Foodini users just need a Wi-Fi connection to choose recipes from Natural Machines' community site, which they can also do remotely from a smartphone or tablet. They can choose from a library of shapes or create their own to print. Up to five food capsules can be loaded into the printer at one time.
It also has different nozzle sizes to accommodate different textures, Kucsma said, which means additives such as maltodextrin aren't needed in the food to hold its shape. Image: Natural Machines 'From day one we designed Foodini to work with food, and we've always designed it to work with fresh foods,' Kucsma said. 'So a lot of the systems we built in, a lot of the software we're using — it's customised to work with food; we have food-grade food-safe materials. You can print whatever you want without adding anything — you don't need gelling agents, we don't need any types of additives.' Foodini isn't suited to print every type of food, nor was it ever intended to; rather that there are certain foodstuffs that a 3D printer excels at, such as crackers or certain pasta shapes — Foodini's smallest nozzle size can print as thin as 0.5mm, which would be hard to achieve by hand. 'We actually use a lot of artificial intelligence and artificial vision to watch what's happening so we can adjust things as necessary and print as fast as possible,' Kucsma said.
'If you're talking about flat crackers, you can do that in 20 seconds, you can do a personalised pizza in five minutes.' SEE: (Tech Pro Research) Foodini is currently a B2B product being rolled out gradually to professional kitchens and other enterprises.

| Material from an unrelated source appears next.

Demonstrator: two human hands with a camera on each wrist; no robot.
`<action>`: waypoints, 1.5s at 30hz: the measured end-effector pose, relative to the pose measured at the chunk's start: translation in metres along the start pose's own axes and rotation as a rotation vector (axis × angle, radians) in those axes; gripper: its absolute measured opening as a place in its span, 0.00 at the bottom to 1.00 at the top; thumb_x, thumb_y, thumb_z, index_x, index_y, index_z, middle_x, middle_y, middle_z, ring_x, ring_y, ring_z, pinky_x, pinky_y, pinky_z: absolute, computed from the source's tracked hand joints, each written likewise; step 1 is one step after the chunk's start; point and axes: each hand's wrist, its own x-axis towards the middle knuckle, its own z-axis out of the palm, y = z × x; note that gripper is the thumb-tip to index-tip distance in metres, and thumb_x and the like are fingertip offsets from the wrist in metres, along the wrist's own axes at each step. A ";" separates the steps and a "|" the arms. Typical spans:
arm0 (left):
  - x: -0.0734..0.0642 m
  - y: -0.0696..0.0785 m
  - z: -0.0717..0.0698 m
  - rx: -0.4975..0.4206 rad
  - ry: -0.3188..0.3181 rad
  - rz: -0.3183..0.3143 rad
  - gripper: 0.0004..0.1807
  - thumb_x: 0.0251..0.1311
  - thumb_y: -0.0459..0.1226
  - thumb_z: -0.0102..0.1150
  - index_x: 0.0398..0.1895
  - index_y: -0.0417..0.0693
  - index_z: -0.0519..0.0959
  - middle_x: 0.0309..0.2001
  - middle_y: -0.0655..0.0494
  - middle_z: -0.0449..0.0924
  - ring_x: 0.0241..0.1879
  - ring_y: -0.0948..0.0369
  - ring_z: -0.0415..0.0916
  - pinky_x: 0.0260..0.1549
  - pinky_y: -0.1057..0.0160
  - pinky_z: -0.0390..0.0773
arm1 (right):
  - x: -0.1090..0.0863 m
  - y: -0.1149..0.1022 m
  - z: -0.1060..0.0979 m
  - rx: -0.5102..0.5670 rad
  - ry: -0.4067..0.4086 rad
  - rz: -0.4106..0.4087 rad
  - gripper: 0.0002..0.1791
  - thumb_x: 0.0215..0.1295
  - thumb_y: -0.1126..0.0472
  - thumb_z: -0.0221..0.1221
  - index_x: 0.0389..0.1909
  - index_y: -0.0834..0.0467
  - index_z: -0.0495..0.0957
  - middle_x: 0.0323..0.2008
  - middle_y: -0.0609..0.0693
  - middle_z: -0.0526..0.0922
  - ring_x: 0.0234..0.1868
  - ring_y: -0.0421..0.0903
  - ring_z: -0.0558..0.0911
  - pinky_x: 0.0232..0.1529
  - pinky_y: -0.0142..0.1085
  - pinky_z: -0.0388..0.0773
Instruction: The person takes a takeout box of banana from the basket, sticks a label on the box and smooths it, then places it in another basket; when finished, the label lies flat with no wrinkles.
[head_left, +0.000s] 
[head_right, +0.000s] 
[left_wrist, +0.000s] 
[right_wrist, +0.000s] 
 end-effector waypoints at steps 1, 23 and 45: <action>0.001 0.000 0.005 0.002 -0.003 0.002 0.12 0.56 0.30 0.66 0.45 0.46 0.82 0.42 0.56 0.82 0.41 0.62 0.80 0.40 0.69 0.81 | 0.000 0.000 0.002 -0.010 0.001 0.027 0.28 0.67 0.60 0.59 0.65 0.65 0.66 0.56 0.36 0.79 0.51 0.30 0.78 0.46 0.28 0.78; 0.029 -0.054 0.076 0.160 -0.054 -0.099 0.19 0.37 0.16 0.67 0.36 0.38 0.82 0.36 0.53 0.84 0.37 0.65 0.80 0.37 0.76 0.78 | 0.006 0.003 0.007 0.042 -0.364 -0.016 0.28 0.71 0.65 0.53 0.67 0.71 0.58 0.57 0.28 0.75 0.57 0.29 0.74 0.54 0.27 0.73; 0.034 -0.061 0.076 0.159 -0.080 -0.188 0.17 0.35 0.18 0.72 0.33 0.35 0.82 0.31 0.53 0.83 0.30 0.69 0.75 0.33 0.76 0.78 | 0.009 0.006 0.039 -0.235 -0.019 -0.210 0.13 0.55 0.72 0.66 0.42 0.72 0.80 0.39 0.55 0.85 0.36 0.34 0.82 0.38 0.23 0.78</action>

Based on market feedback, Natural Machines will then adjust the product with the aim of targeting home users as well. Once Foodini reaches home kitchen users, it will be beneficial for people who don't enjoy cooking or otherwise cannot. Even for those who cook frequently, it will still be an attractive proposition for the times when they don't have the time. Natural Machines isn't suggesting that 3D-printed food should replace traditional cooking methods, but with fresh and healthy ingredients it should certainly be an option, and one that will produce more appetising results than food from a microwaveable tray. Foodini will also enable home users to manufacture certain foods that are similar to those made by mass producers, but this time with ingredients with less salt, oil, and artificial additives.